Germany plans on renewable energy meeting 80 percent of its power demand by 2030 by expanding wind and solar generation. The share of renewable energy in its electric sector was almost 41 percent in 2021, with coal generating just under 28 percent and natural gas generating around 15 percent. The German government decided to phase out nuclear power following Japan’s Fukushima reactor accident in 2011 when an earthquake and tsunami destroyed the coastal plant. Three of Germany’s 6 nuclear reactors, which combined generated 12 percent of the country’s power in 2021, were closed at the end of the year with the remaining 3 to be closed at the end of 2022. As it moves to reach its 80 percent renewable target, Germany will be shuttering more coal plants, which is currently slated for phase out by 2038.

German residential customers pay for the renewable subsidies that the country uses to encourage renewable power development. Before this winter when a natural gas shortage, severe winter weather and low winds caused electricity prices to skyrocket, German households were paying 3 times what U.S. residential customers pay for electricity. Now, their bills are even higher because of the lack of diverse supplies. Germany and much of the continent of Europe rely on natural gas from Russia to back-up their renewable energy. Russia is withholding some of those deliveries as it is pushing Nord Stream 2 to open, a pipeline that bypasses the Ukraine by going under the Baltic, and using more natural gas domestically during the current cold spell.

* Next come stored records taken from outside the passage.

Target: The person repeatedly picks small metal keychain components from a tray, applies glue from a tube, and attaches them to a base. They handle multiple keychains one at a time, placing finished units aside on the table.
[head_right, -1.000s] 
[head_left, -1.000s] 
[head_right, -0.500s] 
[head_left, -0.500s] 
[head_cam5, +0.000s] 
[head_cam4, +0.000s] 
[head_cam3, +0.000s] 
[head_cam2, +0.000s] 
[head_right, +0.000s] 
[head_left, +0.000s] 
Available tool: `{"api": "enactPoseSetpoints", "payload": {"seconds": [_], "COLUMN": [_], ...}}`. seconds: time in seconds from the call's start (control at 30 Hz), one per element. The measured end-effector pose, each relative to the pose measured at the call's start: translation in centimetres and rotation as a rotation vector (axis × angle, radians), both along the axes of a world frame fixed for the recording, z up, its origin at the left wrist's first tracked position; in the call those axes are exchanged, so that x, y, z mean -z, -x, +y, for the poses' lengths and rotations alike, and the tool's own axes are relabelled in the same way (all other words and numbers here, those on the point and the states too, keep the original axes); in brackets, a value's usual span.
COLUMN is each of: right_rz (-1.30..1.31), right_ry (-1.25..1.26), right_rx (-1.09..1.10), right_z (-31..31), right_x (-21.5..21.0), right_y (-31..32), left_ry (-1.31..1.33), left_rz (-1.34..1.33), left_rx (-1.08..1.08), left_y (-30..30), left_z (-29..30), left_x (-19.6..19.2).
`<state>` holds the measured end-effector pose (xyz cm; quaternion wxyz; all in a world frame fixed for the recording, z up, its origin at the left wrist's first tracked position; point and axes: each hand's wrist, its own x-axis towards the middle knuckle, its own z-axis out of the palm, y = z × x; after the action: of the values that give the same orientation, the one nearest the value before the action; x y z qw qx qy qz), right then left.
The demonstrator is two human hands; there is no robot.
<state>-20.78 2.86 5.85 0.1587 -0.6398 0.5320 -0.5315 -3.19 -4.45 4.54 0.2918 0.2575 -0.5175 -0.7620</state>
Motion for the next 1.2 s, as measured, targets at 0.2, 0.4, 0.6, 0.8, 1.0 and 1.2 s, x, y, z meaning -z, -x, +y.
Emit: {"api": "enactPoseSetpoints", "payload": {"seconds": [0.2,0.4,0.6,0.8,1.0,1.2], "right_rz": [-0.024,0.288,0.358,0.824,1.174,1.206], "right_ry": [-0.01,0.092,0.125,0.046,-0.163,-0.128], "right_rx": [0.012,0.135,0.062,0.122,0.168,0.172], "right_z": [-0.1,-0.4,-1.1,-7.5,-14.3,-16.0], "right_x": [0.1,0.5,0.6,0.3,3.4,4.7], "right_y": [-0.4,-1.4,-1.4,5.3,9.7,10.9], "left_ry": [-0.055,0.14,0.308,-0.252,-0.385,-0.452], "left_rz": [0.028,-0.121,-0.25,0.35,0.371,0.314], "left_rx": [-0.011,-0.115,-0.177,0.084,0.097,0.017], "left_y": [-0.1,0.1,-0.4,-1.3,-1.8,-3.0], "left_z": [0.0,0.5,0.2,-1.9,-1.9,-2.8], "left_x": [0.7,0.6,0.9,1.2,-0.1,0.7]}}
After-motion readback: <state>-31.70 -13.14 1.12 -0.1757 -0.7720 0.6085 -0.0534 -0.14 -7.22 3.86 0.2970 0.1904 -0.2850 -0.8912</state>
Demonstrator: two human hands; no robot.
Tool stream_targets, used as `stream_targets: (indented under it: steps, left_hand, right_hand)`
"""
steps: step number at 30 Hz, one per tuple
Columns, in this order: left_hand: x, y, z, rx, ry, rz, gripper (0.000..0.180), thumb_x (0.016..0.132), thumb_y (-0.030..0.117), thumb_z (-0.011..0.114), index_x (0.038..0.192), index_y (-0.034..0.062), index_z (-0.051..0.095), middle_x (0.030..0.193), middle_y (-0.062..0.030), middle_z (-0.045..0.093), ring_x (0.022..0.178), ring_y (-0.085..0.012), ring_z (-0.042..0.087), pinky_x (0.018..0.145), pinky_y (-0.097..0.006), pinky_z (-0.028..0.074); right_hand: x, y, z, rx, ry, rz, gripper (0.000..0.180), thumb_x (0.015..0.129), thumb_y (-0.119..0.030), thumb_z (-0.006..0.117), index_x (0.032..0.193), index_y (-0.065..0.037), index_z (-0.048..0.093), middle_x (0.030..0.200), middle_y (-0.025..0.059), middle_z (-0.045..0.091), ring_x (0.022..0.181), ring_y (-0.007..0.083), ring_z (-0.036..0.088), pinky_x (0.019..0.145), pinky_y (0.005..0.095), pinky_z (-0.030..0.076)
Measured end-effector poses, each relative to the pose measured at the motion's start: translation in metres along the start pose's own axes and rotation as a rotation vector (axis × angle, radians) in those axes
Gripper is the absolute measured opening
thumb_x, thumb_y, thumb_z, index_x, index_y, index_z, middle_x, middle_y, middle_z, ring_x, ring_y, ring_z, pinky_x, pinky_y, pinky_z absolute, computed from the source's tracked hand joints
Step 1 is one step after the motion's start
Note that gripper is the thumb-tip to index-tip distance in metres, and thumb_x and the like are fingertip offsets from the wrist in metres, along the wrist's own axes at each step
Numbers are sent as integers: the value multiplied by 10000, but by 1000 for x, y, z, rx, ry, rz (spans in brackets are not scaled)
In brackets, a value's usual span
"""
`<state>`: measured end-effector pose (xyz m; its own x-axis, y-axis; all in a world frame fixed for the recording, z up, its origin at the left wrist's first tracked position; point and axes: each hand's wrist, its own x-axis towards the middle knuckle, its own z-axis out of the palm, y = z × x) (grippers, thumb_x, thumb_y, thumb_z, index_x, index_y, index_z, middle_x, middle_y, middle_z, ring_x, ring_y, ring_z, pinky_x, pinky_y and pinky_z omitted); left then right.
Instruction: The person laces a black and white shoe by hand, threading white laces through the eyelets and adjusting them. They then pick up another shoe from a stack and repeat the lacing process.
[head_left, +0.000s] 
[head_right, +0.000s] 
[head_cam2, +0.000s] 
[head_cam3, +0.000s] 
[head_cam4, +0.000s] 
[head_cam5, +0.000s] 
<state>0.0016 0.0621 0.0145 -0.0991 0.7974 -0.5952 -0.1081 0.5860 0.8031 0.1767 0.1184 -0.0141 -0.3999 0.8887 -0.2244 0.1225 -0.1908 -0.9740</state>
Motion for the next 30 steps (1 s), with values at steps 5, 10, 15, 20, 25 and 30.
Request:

Germany now plans to become carbon-neutral by 2045 rather than 2050. The amended Climate Change Act also calls for cutting carbon dioxide emissions by at least 65 percent from 1990 levels by 2030. With nuclear power on its way out, coal’s exit set for 2038, and electricity demand expected to see a steep increase as vehicles go electric and hydrogen production increases, wind and solar power are expected to compensate. A hastier phase out of coal coupled with a slow uptake of renewables, which has recently been the case In Germany with wind power, and a higher increase in electricity demand would increase electric bills even more for German households and raise the probability of power outages.


A snow storm and power outages in the D.C. area raise the issue of diversity of energy supply both for the electric system and for households as well. States with Democratic Party-controlled legislatures and executives and the Biden administration are pushing for all electric homes and businesses and for electricity to be produced mainly from intermittent renewable energy, which Europe has found this winter to be unreliable as wind generation has been severely reduced due to low winds. A path of all electric homes and vehicles and electricity produced mainly from intermittent wind and solar is a path likely to be steeped with blackouts, expensive electricity and general disaster for businesses that need affordable and reliable energy.